Entries provided
____________________

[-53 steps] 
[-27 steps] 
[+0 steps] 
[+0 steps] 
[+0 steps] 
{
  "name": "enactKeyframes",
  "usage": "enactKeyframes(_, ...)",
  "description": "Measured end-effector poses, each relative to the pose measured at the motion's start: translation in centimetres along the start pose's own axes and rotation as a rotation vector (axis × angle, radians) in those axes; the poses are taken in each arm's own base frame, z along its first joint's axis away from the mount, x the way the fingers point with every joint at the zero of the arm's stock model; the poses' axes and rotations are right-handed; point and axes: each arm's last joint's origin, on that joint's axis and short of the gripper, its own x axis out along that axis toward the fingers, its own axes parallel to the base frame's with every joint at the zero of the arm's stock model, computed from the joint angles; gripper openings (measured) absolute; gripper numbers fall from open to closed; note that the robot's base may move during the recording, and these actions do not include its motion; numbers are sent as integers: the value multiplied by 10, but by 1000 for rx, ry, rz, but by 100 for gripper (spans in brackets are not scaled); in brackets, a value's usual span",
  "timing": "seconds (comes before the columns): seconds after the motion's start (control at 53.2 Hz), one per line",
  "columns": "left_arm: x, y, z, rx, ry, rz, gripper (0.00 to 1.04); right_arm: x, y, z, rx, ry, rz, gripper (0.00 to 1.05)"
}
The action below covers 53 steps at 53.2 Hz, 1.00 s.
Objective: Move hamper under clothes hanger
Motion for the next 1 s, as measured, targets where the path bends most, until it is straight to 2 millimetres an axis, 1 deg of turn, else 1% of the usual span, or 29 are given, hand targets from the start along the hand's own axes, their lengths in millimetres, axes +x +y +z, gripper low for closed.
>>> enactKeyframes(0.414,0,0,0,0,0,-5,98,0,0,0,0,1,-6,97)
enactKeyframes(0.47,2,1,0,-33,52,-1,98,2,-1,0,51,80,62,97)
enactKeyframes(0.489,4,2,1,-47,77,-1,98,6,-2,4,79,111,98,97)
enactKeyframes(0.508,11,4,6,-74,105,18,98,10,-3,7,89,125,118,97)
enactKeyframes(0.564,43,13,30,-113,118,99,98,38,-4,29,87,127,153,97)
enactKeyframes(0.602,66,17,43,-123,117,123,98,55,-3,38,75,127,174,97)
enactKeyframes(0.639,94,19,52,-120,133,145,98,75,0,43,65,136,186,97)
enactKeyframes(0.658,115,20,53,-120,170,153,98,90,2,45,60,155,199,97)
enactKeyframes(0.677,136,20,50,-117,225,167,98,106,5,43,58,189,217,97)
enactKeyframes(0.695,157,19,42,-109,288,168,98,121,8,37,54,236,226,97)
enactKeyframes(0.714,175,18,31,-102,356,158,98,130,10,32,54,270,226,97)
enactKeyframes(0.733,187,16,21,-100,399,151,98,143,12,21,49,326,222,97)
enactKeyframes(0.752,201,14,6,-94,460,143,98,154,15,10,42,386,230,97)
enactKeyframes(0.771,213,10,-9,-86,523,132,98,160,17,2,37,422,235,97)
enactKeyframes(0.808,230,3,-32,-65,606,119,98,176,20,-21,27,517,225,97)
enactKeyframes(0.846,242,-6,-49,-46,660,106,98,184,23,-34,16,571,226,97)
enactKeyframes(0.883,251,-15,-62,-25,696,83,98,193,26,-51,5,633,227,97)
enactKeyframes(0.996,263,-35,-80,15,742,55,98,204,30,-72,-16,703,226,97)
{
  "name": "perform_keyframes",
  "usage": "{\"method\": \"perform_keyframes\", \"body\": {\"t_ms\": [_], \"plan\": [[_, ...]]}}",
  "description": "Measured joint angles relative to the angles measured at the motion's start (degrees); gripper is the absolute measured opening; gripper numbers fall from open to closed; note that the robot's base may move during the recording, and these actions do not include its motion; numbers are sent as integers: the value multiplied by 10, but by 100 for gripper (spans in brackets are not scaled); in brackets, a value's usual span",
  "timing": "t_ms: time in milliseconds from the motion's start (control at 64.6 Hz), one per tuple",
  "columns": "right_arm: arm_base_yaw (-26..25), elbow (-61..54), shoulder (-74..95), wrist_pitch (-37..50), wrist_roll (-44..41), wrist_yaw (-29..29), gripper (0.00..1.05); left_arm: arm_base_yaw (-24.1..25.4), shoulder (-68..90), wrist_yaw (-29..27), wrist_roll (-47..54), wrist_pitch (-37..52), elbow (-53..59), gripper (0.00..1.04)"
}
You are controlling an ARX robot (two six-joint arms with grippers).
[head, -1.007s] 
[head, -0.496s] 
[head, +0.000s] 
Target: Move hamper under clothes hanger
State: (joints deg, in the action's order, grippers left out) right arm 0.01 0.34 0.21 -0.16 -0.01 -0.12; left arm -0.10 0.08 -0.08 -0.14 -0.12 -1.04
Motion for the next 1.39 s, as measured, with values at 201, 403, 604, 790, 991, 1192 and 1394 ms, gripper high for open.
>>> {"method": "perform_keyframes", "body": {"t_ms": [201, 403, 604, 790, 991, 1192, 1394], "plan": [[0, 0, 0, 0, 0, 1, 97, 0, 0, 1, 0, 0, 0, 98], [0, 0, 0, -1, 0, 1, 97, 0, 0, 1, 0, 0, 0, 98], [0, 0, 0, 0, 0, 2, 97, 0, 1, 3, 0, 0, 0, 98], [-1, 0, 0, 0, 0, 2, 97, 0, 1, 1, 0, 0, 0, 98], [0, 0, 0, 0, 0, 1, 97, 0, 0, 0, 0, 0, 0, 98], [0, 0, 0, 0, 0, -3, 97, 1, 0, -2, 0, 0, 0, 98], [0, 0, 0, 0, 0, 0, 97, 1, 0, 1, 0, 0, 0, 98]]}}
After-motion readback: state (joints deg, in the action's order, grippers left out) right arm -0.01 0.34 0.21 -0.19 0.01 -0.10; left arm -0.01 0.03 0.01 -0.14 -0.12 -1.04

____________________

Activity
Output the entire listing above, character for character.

Reply
[-53 steps] 
[-27 steps] 
[+0 steps] 
[+0 steps] 
[+0 steps] 
{
  "name": "enactKeyframes",
  "usage": "enactKeyframes(_, ...)",
  "description": "Measured end-effector poses, each relative to the pose measured at the motion's start: translation in centimetres along the start pose's own axes and rotation as a rotation vector (axis × angle, radians) in those axes; the poses are taken in each arm's own base frame, z along its first joint's axis away from the mount, x the way the fingers point with every joint at the zero of the arm's stock model; the poses' axes and rotations are right-handed; point and axes: each arm's last joint's origin, on that joint's axis and short of the gripper, its own x axis out along that axis toward the fingers, its own axes parallel to the base frame's with every joint at the zero of the arm's stock model, computed from the joint angles; gripper openings (measured) absolute; gripper numbers fall from open to closed; note that the robot's base may move during the recording, and these actions do not include its motion; numbers are sent as integers: the value multiplied by 10, but by 1000 for rx, ry, rz, but by 100 for gripper (spans in brackets are not scaled); in brackets, a value's usual span",
  "timing": "seconds (comes before the columns): seconds after the motion's start (control at 53.2 Hz), one per line",
  "columns": "left_arm: x, y, z, rx, ry, rz, gripper (0.00 to 1.04); right_arm: x, y, z, rx, ry, rz, gripper (0.00 to 1.05)"
}
The action below covers 53 steps at 53.2 Hz, 1.00 s.
Objective: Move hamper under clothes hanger
Motion for the next 1 s, as measured, targets where the path bends most, until it is straight to 2 millimetres an axis, 1 deg of turn, else 1% of the usual span, or 29 are given, hand targets from the start along the hand's own axes, their lengths in millimetres, axes +x +y +z, gripper low for closed.
>>> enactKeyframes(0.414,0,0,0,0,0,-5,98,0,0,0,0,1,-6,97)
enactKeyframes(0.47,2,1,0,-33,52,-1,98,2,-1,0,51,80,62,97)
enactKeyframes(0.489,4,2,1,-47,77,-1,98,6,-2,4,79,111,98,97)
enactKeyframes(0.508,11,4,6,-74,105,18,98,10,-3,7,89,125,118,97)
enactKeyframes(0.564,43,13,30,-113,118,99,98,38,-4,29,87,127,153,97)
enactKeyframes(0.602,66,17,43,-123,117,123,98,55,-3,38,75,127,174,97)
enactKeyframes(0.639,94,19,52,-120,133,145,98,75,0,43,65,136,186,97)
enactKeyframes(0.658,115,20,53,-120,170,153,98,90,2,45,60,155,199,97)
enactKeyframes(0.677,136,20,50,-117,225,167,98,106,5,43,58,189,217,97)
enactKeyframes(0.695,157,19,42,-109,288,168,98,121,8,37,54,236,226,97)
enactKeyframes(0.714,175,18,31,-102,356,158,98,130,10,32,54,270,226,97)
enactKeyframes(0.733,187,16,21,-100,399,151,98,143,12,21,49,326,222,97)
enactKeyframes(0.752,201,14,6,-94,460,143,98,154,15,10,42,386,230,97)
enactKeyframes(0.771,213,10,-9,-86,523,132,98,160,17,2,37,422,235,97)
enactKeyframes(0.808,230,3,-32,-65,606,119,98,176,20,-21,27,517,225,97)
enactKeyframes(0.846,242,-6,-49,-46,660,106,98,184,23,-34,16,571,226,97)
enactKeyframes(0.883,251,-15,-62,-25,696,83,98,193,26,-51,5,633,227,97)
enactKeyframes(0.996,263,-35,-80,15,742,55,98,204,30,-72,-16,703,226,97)
{
  "name": "perform_keyframes",
  "usage": "{\"method\": \"perform_keyframes\", \"body\": {\"t_ms\": [_], \"plan\": [[_, ...]]}}",
  "description": "Measured joint angles relative to the angles measured at the motion's start (degrees); gripper is the absolute measured opening; gripper numbers fall from open to closed; note that the robot's base may move during the recording, and these actions do not include its motion; numbers are sent as integers: the value multiplied by 10, but by 100 for gripper (spans in brackets are not scaled); in brackets, a value's usual span",
  "timing": "t_ms: time in milliseconds from the motion's start (control at 64.6 Hz), one per tuple",
  "columns": "right_arm: arm_base_yaw (-26..25), elbow (-61..54), shoulder (-74..95), wrist_pitch (-37..50), wrist_roll (-44..41), wrist_yaw (-29..29), gripper (0.00..1.05); left_arm: arm_base_yaw (-24.1..25.4), shoulder (-68..90), wrist_yaw (-29..27), wrist_roll (-47..54), wrist_pitch (-37..52), elbow (-53..59), gripper (0.00..1.04)"
}
You are controlling an ARX robot (two six-joint arms with grippers).
[head, -1.007s] 
[head, -0.496s] 
[head, +0.000s] 
Target: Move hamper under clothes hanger
State: (joints deg, in the action's order, grippers left out) right arm 0.01 0.34 0.21 -0.16 -0.01 -0.12; left arm -0.10 0.08 -0.08 -0.14 -0.12 -1.04
Motion for the next 1.39 s, as measured, with values at 201, 403, 604, 790, 991, 1192 and 1394 ms, gripper high for open.
>>> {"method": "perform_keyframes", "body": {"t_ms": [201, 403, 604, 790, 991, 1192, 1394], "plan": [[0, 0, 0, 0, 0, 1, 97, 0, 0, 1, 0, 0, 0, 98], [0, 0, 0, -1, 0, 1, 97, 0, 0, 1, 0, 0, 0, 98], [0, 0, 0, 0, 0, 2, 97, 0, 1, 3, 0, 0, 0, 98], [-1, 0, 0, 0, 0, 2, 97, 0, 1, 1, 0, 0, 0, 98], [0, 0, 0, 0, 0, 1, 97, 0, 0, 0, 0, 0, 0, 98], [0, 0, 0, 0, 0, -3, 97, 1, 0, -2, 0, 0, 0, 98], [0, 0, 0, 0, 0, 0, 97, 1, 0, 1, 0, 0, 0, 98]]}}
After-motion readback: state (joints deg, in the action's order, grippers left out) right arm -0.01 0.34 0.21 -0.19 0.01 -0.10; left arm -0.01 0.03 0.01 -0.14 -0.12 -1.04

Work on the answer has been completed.